Could you return the entire listing below exactly as written?

##### Given material #####

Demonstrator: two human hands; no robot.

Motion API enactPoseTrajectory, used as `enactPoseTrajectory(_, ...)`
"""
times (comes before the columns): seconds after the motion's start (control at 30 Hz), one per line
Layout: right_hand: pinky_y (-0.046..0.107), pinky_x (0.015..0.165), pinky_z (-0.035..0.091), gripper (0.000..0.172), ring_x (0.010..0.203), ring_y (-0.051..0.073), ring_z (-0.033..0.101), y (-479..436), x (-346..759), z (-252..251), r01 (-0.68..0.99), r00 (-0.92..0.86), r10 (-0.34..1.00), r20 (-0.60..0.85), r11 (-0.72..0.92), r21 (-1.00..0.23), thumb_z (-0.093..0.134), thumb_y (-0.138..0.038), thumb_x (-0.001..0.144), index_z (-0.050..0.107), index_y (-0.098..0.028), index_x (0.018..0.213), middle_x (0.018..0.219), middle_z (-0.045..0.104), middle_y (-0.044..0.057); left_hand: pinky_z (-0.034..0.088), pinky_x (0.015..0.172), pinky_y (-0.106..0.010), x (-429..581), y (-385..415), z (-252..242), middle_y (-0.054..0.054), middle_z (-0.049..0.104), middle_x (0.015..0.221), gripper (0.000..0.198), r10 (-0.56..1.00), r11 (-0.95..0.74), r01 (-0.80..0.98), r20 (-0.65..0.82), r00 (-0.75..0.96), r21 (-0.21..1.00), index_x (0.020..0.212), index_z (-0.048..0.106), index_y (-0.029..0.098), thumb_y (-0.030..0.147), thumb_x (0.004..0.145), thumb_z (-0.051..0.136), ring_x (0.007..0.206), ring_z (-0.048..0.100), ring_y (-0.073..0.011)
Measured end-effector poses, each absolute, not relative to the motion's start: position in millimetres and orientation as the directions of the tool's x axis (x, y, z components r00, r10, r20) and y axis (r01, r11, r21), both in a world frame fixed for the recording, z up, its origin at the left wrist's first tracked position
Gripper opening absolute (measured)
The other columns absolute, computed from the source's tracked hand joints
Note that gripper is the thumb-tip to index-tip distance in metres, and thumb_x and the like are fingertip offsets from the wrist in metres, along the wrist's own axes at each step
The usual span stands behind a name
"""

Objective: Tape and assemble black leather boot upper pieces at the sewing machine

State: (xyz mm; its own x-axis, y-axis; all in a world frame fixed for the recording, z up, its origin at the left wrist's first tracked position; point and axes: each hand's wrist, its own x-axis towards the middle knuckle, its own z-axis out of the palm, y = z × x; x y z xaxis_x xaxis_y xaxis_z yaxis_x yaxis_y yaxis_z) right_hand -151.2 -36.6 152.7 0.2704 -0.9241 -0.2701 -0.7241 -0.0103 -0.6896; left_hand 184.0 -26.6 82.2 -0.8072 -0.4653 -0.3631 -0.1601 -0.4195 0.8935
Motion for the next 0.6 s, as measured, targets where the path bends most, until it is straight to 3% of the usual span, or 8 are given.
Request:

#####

[Output below]:
Demonstrator: two human hands; no robot.

Motion API enactPoseTrajectory, used as `enactPoseTrajectory(_, ...)`
"""
times (comes before the columns): seconds after the motion's start (control at 30 Hz), one per line
Layout: right_hand: pinky_y (-0.046..0.107), pinky_x (0.015..0.165), pinky_z (-0.035..0.091), gripper (0.000..0.172), ring_x (0.010..0.203), ring_y (-0.051..0.073), ring_z (-0.033..0.101), y (-479..436), x (-346..759), z (-252..251), r01 (-0.68..0.99), r00 (-0.92..0.86), r10 (-0.34..1.00), r20 (-0.60..0.85), r11 (-0.72..0.92), r21 (-1.00..0.23), thumb_z (-0.093..0.134), thumb_y (-0.138..0.038), thumb_x (-0.001..0.144), index_z (-0.050..0.107), index_y (-0.098..0.028), index_x (0.018..0.213), middle_x (0.018..0.219), middle_z (-0.045..0.104), middle_y (-0.044..0.057); left_hand: pinky_z (-0.034..0.088), pinky_x (0.015..0.172), pinky_y (-0.106..0.010), x (-429..581), y (-385..415), z (-252..242), middle_y (-0.054..0.054), middle_z (-0.049..0.104), middle_x (0.015..0.221), gripper (0.000..0.198), r10 (-0.56..1.00), r11 (-0.95..0.74), r01 (-0.80..0.98), r20 (-0.65..0.82), r00 (-0.75..0.96), r21 (-0.21..1.00), index_x (0.020..0.212), index_z (-0.048..0.106), index_y (-0.029..0.098), thumb_y (-0.030..0.147), thumb_x (0.004..0.145), thumb_z (-0.051..0.136), ring_x (0.007..0.206), ring_z (-0.048..0.100), ring_y (-0.073..0.011)
Measured end-effector poses, each absolute, not relative to the motion's start: position in millimetres and orientation as the directions of the tool's x axis (x, y, z components r00, r10, r20) and y axis (r01, r11, r21), both in a world frame fixed for the recording, z up, its origin at the left wrist's first tracked position
Gripper opening absolute (measured)
The other columns absolute, computed from the source's tracked hand joints
Note that gripper is the thumb-tip to index-tip distance in metres, and thumb_x and the like are fingertip offsets from the wrist in metres, along the wrist's own axes at each step
The usual span stands behind a name
"""

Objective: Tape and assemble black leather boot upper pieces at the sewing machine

State: (xyz mm; its own x-axis, y-axis; all in a world frame fixed for the recording, z up, its origin at the left wrist's first tracked position; point and axes: each hand's wrist, its own x-axis towards the middle knuckle, its own z-axis out of the palm, y = z × x; x y z xaxis_x xaxis_y xaxis_z yaxis_x yaxis_y yaxis_z) right_hand -151.2 -36.6 152.7 0.2704 -0.9241 -0.2701 -0.7241 -0.0103 -0.6896; left_hand 184.0 -26.6 82.2 -0.8072 -0.4653 -0.3631 -0.1601 -0.4195 0.8935
Motion for the next 0.6 s, as measured, targets where the path bends most, until it is straight to 3% of the usual span, or 8 are given.
Request:

This exercise has no more to it.